[The data]

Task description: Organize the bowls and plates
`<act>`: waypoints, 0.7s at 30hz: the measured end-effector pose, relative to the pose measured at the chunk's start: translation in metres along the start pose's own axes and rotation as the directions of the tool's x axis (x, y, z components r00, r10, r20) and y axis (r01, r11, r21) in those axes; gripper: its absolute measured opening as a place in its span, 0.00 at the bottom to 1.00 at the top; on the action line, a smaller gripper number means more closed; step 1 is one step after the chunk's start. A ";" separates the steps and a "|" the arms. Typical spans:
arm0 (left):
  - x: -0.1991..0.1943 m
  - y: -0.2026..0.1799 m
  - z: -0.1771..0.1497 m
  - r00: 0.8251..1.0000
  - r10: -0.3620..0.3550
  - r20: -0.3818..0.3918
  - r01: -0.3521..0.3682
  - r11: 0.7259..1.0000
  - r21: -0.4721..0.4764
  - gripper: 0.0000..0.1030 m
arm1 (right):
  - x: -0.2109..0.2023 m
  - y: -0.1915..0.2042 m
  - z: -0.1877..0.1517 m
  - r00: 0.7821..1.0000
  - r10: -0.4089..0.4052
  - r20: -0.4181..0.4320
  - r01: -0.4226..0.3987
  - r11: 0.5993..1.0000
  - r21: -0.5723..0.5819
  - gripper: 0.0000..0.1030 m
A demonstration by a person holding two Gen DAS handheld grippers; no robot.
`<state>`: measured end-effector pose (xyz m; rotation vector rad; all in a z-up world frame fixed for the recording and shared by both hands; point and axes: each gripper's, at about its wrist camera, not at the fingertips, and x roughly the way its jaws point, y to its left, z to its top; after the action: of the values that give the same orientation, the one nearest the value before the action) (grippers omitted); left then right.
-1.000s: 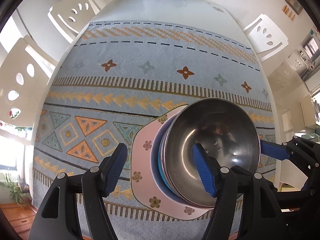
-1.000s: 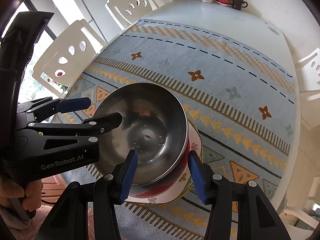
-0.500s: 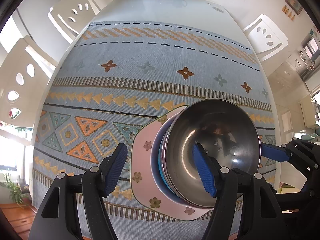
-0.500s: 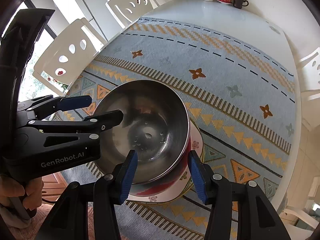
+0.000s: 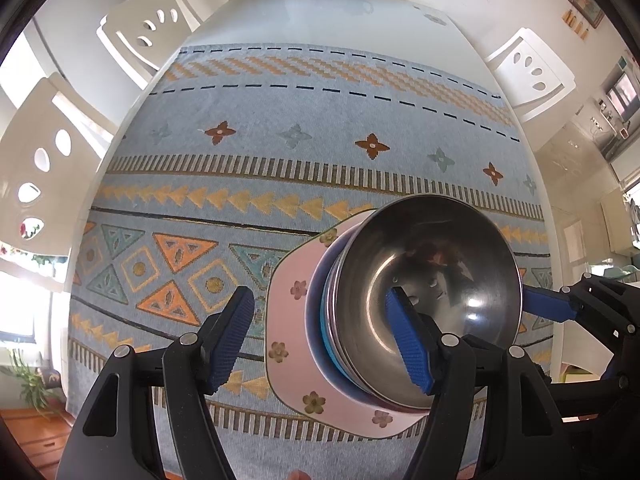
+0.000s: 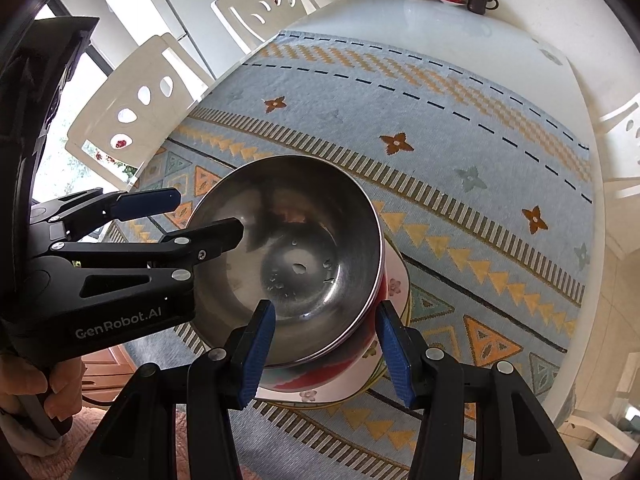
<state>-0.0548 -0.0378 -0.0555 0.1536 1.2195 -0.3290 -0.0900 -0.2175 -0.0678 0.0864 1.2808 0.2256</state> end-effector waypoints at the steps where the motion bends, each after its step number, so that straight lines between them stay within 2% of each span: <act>1: 0.000 0.000 0.000 1.000 0.000 0.002 0.000 1.000 0.001 0.68 | 0.001 0.000 0.000 1.000 0.003 -0.004 -0.003 1.000 0.001 0.49; 4: -0.002 -0.002 0.000 1.000 0.000 0.008 0.000 1.000 0.011 0.70 | 0.001 0.000 -0.001 1.000 0.016 -0.007 -0.016 1.000 0.003 0.49; 21: -0.001 -0.001 0.003 1.000 -0.004 0.007 0.004 1.000 0.020 0.71 | 0.002 -0.001 0.000 1.000 0.020 -0.012 -0.020 1.000 0.008 0.49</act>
<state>-0.0532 -0.0397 -0.0535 0.1669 1.2100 -0.3454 -0.0896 -0.2181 -0.0699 0.1048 1.2935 0.2381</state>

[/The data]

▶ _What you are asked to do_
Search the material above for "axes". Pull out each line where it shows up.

▶ _Solved exercise_
`<act>`: waypoints, 0.7s at 30hz: the measured end-effector pose, relative to the pose measured at the chunk's start: translation in metres along the start pose's own axes and rotation as the directions of the tool's x axis (x, y, z components r00, r10, r20) and y axis (r01, r11, r21) in those axes; gripper: its absolute measured opening as a place in its span, 0.00 at the bottom to 1.00 at the top; on the action line, a smaller gripper number means more closed; step 1 is one step after the chunk's start. A ";" separates the steps and a "|" the arms. Typical spans:
`<state>`: measured end-effector pose (xyz m; rotation vector rad; all in a z-up world frame fixed for the recording and shared by both hands; point and axes: each gripper's, at about its wrist camera, not at the fingertips, and x roughly the way its jaws point, y to its left, z to its top; after the action: of the values that give the same orientation, the one nearest the value before the action) (grippers omitted); left then right.

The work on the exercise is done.